--- GIVEN DATA Enclosed Below ---

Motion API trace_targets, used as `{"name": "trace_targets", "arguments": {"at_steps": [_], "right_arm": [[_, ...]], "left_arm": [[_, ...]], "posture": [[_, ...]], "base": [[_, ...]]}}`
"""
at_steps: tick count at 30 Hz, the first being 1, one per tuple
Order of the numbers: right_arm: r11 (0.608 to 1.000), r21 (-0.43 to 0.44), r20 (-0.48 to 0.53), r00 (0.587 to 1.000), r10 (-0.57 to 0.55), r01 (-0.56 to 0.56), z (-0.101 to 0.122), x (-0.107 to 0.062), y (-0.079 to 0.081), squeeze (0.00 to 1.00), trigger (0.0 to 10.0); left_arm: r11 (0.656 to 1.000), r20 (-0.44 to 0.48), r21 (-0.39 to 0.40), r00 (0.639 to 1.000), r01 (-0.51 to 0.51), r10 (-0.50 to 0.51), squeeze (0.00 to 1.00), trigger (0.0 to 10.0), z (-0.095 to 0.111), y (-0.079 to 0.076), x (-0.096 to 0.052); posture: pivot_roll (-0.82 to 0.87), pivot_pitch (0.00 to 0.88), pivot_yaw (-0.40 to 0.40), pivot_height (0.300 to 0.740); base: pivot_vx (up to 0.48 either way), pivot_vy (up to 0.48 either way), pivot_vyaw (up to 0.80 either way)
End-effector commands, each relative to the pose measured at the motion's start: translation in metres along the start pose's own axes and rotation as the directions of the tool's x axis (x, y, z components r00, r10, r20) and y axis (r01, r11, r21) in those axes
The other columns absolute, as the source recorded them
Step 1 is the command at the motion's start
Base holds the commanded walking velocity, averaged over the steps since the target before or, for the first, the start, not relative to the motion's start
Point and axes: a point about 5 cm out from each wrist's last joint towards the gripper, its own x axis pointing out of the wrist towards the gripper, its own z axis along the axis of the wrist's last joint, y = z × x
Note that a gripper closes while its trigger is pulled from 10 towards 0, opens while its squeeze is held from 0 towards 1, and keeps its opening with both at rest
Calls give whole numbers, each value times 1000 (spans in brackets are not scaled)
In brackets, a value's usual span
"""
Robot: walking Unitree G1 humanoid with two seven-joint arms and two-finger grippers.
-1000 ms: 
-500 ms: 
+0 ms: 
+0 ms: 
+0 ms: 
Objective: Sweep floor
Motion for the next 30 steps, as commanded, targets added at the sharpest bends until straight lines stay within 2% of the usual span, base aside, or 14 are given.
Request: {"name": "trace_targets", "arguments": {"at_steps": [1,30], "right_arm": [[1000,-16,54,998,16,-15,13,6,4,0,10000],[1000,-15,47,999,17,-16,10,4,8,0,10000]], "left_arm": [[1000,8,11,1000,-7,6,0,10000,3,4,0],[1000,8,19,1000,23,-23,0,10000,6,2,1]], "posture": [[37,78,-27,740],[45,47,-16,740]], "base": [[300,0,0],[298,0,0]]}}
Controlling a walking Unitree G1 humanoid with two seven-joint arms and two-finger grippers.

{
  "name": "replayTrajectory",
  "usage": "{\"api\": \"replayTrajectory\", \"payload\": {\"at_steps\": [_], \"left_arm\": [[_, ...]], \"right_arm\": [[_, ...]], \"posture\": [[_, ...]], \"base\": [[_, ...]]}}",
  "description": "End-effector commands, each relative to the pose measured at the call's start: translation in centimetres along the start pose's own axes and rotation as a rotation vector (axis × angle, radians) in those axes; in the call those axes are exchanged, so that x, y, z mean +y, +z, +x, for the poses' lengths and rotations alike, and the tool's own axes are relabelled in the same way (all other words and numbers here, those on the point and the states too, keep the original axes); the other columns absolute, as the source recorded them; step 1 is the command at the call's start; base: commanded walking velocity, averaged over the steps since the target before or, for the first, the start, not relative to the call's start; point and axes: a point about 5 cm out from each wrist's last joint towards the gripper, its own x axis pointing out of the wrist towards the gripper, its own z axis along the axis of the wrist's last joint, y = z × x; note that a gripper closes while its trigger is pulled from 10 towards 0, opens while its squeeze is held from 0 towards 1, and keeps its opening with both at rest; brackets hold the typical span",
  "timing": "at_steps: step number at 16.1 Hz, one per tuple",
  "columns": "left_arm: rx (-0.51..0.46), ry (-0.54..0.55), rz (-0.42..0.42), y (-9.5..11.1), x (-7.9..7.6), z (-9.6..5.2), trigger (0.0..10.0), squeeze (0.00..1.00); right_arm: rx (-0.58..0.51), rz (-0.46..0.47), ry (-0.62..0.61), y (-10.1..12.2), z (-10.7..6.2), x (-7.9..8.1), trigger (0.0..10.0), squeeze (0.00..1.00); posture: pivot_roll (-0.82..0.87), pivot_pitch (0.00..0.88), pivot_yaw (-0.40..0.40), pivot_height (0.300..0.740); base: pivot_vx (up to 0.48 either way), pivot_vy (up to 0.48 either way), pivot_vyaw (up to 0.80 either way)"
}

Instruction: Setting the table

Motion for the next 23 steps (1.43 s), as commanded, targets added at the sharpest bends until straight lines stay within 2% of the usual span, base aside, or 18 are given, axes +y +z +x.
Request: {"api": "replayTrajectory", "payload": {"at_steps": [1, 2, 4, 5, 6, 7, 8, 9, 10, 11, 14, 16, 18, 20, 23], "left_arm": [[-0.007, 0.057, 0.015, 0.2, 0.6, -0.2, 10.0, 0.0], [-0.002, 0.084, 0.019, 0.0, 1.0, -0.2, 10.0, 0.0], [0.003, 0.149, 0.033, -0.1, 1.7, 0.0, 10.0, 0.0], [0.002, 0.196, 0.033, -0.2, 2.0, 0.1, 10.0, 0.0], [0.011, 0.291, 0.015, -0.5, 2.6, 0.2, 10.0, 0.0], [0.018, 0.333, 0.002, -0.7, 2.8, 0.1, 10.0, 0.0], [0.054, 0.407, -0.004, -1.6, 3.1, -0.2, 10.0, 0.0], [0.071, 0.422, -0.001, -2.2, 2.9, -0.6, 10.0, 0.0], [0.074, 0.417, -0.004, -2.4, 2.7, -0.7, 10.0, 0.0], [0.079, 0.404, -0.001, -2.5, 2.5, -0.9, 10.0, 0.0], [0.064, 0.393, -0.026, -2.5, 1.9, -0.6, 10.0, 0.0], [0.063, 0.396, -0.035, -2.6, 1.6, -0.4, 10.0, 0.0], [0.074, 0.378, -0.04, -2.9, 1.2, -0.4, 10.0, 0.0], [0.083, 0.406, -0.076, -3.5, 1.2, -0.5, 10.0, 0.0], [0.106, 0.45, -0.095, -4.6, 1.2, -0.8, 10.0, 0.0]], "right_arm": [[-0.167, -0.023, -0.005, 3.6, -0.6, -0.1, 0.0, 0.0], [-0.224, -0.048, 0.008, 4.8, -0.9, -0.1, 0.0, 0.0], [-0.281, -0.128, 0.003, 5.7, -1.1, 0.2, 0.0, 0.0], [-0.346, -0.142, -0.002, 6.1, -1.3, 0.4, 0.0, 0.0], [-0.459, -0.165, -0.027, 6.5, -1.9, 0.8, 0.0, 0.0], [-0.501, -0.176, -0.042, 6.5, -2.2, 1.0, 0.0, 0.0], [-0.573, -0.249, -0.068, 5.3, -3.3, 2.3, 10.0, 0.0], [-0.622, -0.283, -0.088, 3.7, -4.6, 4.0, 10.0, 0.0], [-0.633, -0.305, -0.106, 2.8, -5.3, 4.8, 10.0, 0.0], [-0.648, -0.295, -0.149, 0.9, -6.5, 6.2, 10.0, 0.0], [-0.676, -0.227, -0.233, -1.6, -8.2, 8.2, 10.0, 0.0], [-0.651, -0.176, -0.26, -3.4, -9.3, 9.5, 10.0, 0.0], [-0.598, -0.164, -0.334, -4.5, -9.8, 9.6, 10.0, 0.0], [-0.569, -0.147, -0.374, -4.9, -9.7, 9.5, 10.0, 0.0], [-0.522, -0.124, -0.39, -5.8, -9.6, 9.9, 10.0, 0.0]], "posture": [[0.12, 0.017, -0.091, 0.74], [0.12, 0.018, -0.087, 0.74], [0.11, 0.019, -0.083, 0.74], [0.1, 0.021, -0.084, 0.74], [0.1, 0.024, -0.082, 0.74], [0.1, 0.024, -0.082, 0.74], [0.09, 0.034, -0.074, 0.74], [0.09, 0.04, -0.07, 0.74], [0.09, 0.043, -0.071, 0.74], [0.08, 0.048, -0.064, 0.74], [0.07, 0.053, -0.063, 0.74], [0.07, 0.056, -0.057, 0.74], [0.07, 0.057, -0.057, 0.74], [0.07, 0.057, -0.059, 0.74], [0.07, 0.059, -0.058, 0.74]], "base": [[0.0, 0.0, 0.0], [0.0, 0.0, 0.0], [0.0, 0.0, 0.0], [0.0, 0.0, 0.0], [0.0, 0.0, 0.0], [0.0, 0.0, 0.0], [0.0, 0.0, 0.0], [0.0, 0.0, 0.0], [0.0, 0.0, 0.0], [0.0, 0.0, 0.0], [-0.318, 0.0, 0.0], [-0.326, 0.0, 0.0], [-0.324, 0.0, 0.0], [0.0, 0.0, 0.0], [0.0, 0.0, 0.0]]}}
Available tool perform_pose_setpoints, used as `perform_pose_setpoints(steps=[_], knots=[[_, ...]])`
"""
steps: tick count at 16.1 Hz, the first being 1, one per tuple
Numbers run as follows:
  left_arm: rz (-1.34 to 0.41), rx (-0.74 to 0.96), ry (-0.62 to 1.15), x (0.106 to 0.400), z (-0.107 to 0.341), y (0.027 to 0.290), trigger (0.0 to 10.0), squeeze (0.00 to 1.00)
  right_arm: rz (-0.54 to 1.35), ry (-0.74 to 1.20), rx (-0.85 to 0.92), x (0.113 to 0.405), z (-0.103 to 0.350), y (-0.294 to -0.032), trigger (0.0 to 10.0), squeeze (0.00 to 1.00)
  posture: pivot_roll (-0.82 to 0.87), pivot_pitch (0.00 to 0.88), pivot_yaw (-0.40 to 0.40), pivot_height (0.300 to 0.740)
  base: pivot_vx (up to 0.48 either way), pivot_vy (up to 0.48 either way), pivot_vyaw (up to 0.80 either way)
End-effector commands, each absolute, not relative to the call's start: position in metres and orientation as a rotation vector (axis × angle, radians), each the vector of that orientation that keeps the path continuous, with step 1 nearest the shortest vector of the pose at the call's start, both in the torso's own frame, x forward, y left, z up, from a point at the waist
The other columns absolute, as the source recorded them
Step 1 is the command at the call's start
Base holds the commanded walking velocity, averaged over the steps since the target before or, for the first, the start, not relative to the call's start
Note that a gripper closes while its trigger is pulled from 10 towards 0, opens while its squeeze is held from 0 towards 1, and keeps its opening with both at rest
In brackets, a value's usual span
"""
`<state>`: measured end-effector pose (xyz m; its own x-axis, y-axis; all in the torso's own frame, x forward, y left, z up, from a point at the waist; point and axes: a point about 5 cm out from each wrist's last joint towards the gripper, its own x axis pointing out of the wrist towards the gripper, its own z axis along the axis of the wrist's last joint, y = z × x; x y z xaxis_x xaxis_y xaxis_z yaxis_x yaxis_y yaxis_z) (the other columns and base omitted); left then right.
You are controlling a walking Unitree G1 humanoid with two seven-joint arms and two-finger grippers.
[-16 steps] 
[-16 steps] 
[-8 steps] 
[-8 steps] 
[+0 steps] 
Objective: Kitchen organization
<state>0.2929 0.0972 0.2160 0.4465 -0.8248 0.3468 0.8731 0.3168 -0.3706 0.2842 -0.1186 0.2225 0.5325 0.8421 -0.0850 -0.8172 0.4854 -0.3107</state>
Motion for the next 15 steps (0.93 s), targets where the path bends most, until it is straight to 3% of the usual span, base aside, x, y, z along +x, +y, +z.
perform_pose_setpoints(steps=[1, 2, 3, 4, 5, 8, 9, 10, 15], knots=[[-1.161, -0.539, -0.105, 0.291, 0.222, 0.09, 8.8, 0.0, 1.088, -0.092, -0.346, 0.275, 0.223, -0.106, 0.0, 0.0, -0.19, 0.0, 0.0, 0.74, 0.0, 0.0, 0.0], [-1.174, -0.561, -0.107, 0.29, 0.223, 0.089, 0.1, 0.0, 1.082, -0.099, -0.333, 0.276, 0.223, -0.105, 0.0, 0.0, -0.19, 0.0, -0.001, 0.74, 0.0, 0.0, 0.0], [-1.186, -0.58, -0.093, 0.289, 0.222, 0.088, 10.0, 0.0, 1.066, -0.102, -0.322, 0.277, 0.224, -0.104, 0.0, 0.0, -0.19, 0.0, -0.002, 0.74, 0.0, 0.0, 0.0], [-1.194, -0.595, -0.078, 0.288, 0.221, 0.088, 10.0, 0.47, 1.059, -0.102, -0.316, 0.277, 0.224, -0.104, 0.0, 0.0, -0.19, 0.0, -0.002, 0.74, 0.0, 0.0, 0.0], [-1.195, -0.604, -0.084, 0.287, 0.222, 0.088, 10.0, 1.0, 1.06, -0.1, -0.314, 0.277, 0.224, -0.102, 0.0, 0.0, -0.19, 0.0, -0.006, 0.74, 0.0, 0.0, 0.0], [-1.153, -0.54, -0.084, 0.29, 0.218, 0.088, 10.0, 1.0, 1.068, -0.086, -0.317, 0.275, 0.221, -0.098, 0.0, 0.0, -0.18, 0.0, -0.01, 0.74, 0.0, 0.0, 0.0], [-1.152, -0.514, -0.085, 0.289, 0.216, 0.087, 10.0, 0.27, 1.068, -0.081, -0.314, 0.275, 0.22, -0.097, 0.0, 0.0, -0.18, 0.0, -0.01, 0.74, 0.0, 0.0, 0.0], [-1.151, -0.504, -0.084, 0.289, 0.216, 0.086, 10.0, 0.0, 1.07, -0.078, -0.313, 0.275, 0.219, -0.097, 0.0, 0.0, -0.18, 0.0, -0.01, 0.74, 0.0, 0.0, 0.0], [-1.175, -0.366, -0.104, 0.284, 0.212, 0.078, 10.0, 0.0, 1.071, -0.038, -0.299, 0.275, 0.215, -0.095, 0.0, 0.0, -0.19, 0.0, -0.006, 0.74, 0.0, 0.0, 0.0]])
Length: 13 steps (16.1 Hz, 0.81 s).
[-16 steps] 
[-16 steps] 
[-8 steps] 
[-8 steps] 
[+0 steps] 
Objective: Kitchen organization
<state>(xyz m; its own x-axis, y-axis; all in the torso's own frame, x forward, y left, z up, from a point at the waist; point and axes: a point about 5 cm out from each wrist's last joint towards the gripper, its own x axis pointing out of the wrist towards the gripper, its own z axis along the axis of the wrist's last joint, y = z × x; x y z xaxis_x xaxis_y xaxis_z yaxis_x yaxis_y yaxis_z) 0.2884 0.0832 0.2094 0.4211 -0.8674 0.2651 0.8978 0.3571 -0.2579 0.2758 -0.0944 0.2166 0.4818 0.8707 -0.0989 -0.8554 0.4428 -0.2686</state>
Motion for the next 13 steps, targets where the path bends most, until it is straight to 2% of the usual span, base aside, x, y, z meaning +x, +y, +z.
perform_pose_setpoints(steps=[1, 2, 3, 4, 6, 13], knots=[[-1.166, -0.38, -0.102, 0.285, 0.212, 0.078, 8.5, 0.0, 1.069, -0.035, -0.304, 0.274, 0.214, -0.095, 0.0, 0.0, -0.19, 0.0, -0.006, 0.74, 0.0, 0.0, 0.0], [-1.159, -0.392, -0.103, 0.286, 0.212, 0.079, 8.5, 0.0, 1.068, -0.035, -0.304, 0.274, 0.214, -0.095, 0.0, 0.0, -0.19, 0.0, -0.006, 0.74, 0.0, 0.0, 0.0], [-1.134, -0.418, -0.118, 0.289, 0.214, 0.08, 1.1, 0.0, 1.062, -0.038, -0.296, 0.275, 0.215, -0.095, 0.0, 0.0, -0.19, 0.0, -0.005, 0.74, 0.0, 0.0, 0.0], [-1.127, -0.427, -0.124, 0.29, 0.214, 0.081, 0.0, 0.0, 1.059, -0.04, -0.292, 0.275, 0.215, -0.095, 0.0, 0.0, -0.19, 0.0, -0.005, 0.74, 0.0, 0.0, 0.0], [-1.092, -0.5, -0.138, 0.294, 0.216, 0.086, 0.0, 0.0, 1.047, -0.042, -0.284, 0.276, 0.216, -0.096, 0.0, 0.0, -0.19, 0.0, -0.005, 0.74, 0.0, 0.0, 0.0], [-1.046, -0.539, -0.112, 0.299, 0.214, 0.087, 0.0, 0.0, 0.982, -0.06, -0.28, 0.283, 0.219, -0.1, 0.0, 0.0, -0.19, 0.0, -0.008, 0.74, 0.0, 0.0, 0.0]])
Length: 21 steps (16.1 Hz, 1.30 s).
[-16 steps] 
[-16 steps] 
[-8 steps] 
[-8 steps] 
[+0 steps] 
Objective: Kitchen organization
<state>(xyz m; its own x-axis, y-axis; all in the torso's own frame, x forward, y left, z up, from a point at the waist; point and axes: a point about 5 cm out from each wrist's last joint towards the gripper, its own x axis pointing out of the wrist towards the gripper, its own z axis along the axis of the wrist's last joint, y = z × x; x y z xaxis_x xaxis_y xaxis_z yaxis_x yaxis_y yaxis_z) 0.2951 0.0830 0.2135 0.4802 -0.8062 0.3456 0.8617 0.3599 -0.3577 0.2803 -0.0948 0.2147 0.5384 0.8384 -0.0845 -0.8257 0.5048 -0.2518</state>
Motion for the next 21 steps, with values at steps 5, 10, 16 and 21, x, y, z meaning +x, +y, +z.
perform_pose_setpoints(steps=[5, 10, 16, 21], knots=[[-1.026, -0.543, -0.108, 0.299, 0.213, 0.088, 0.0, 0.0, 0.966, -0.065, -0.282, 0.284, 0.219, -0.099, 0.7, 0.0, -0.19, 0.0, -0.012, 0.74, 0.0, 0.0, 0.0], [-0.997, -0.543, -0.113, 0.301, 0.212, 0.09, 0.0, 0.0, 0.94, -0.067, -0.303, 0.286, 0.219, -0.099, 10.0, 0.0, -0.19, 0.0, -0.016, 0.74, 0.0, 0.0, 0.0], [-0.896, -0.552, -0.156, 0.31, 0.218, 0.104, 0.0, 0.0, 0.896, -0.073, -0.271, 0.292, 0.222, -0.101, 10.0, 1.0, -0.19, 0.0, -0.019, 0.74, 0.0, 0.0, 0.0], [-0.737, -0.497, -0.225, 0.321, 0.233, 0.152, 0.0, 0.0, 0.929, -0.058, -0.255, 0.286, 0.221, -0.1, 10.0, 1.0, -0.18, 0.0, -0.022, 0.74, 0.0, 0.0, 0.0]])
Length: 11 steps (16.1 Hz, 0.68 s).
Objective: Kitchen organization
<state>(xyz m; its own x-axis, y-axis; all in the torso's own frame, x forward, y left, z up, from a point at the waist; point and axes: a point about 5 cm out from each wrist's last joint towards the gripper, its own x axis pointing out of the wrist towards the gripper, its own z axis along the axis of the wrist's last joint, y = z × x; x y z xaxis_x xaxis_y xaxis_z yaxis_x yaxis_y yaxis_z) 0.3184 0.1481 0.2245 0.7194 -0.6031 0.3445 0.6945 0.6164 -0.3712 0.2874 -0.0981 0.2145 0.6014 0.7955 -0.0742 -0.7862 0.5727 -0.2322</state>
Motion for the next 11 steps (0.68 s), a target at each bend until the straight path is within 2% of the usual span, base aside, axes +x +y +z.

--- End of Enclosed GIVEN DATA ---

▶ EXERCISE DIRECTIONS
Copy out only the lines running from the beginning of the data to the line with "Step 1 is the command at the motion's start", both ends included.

▶ ANSWER
Motion API trace_targets, used as `{"name": "trace_targets", "arguments": {"at_steps": [_], "right_arm": [[_, ...]], "left_arm": [[_, ...]], "posture": [[_, ...]], "base": [[_, ...]]}}`
"""
at_steps: tick count at 30 Hz, the first being 1, one per tuple
Order of the numbers: right_arm: r11 (0.608 to 1.000), r21 (-0.43 to 0.44), r20 (-0.48 to 0.53), r00 (0.587 to 1.000), r10 (-0.57 to 0.55), r01 (-0.56 to 0.56), z (-0.101 to 0.122), x (-0.107 to 0.062), y (-0.079 to 0.081), squeeze (0.00 to 1.00), trigger (0.0 to 10.0); left_arm: r11 (0.656 to 1.000), r20 (-0.44 to 0.48), r21 (-0.39 to 0.40), r00 (0.639 to 1.000), r01 (-0.51 to 0.51), r10 (-0.50 to 0.51), squeeze (0.00 to 1.00), trigger (0.0 to 10.0), z (-0.095 to 0.111), y (-0.079 to 0.076), x (-0.096 to 0.052); posture: pivot_roll (-0.82 to 0.87), pivot_pitch (0.00 to 0.88), pivot_yaw (-0.40 to 0.40), pivot_height (0.300 to 0.740); base: pivot_vx (up to 0.48 either way), pivot_vy (up to 0.48 either way), pivot_vyaw (up to 0.80 either way)
End-effector commands, each relative to the pose measured at the motion's start: translation in metres along the start pose's own axes and rotation as the directions of the tool's x axis (x, y, z components r00, r10, r20) and y axis (r01, r11, r21) in those axes
The other columns absolute, as the source recorded them
Step 1 is the command at the motion's start

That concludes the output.